*How to complete this task:* What's needed is an exact retyping of the lines from the start of the listing up to and including the line with "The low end", minus any pictures.

┄┄┄┄┄┄┄┄┄┄

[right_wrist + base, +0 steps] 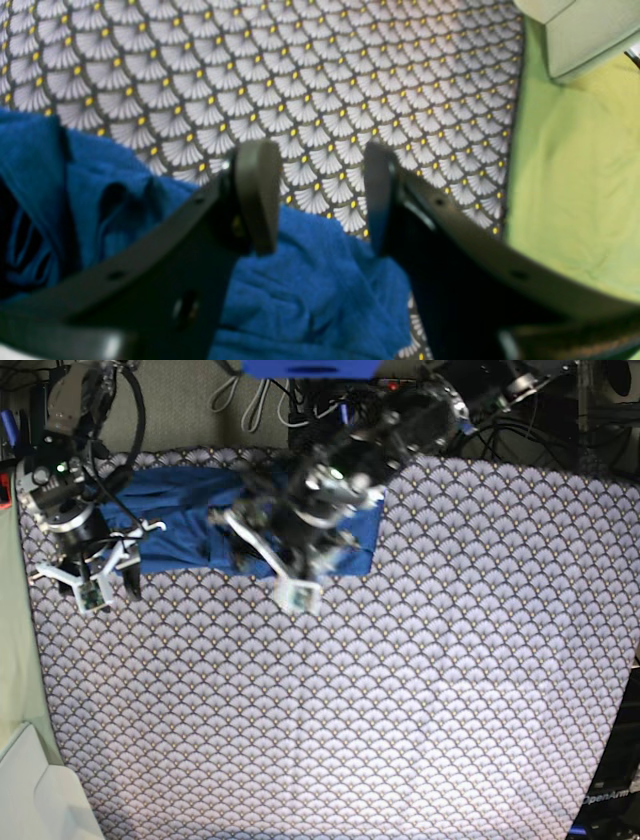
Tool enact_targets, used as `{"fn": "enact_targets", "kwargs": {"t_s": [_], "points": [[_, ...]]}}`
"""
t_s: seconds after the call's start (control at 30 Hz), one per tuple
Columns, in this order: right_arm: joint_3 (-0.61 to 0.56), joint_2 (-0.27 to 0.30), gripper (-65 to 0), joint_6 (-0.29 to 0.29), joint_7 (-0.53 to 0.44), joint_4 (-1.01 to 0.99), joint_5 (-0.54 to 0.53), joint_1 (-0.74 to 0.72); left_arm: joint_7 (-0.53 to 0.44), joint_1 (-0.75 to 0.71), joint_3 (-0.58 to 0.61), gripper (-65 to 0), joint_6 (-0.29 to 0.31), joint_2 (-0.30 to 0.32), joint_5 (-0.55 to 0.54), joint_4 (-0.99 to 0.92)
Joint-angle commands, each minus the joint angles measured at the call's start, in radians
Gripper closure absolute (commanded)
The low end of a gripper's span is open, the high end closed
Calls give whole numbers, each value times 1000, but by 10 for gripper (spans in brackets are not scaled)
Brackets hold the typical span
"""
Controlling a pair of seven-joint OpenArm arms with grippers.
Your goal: Fold the T-shirt properly
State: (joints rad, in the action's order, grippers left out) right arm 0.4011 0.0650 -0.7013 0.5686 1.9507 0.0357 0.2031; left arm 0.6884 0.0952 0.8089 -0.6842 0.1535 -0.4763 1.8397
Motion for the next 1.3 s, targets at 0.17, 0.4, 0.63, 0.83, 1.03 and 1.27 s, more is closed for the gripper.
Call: {"fn": "enact_targets", "kwargs": {"t_s": [0.17,0.4,0.63,0.83,1.03,1.27], "points": [[-63,-37,-239,3,-25,26,-21,14,-5,-53,-217,-153,-14,123,-8,27],[-252,-153,0,3,-8,39,-16,49,-3,-213,-552,0,-14,245,-8,38],[-485,-170,0,3,80,29,-16,65,-3,-320,-719,-5,-14,308,-8,45],[-548,-169,0,3,112,-47,-16,91,-3,-357,-751,-5,-14,309,-8,45],[-482,-127,0,3,89,-80,-20,137,-3,-354,-745,-5,-14,301,-8,47],[-285,-123,0,3,37,-83,-18,170,-3,-338,-745,-5,-14,298,-8,47]]}}
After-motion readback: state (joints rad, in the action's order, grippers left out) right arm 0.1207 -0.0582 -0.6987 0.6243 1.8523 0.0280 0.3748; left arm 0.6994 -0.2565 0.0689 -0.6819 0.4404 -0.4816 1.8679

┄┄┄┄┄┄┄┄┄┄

*Solved exercise:*
[right_wrist + base, +0 steps] 
Tool enact_targets, used as `{"fn": "enact_targets", "kwargs": {"t_s": [_], "points": [[_, ...]]}}`
"""
t_s: seconds after the call's start (control at 30 Hz), one per tuple
Columns, in this order: right_arm: joint_3 (-0.61 to 0.56), joint_2 (-0.27 to 0.30), gripper (-65 to 0), joint_6 (-0.29 to 0.29), joint_7 (-0.53 to 0.44), joint_4 (-1.01 to 0.99), joint_5 (-0.54 to 0.53), joint_1 (-0.74 to 0.72); left_arm: joint_7 (-0.53 to 0.44), joint_1 (-0.75 to 0.71), joint_3 (-0.58 to 0.61), gripper (-65 to 0), joint_6 (-0.29 to 0.31), joint_2 (-0.30 to 0.32), joint_5 (-0.55 to 0.54), joint_4 (-0.99 to 0.92)
Joint-angle commands, each minus the joint angles measured at the call's start, in radians
Gripper closure absolute (commanded)
The low end of a gripper's span is open, the high end closed

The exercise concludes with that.